The association between C. trachomatis infection
and cervix cancer was analysed in a prospective study. The presence
of IgG antibodies to C. trachomatis and C. pneumoniae was determined from
the serum samples of 182 Nordic women with invasive cervical carcinoma
and 538 matched cancer-free controls by the microimmunofluorescence
(MIF) method. Serum antibodies to C. trachomatis were associated
with an increased risk for cervical squamous cell carcinoma (SCC)

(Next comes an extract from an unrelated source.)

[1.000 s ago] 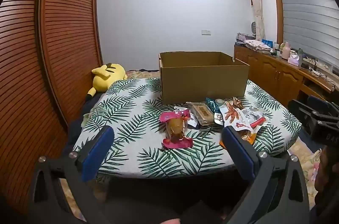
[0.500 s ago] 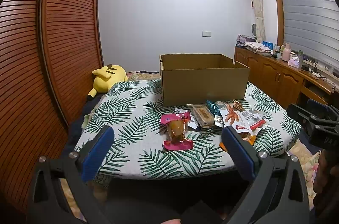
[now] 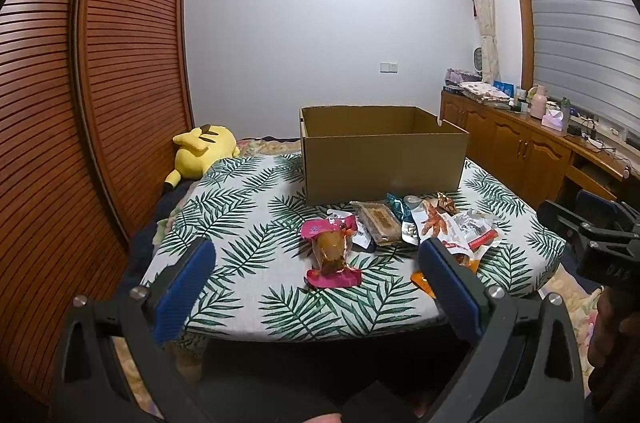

(OR 2.2, 95% CI 1.3-3.5), but not for cervical adenocarcinoma
(OR 0.4, 95% CI 0.1-1.7). C.
trachomatis serotype G was highly significantly associated
with an increased risk for SCC (adjusted OR 6.6, 95% CI
1.6-27). The presence of serum IgG antibodies to more than one serotype
of C. trachomatis, on the other
hand, also increased the risk of SCC.
The association between C. pneumoniae infection
and lung cancer was analysed separately in men and women. C. pneumoniae-specific antibodies
and immune complexes (IC) were analysed from 230 Finnish smoking
males with lung cancer and their matched controls using serum samples
collected before the lung cancer diagnosis. Suggestive chronic C. pneumoniae infection was associated
with an increased risk for lung cancer (OR 1.6; 95% CI
1.0-2.3). The risk was increased especially in men younger than
60 years (OR 2.9; 95% CI 1.5-5.4), but not in the older
age group (OR 0.9; 95% CI 0.5-1.6).
Chlamydial antibodies and chlamydia-specific ICs were analysed
from serum samples of 29 Finnish women with lung cancer and 87 matched
cancer-free controls by MIF. The mean follow-up from serum sampling
to cancer diagnosis was 6.7 years. IgG class antibodies to C. pneumoniae were common in pregnant
Finnish women (66% among cases, 62% among controls),
whereas IC-bound C. pneumoniae IgG
antibodies were rare. No additional risk for lung cancer in association
with chlamydial antibodies was found among women.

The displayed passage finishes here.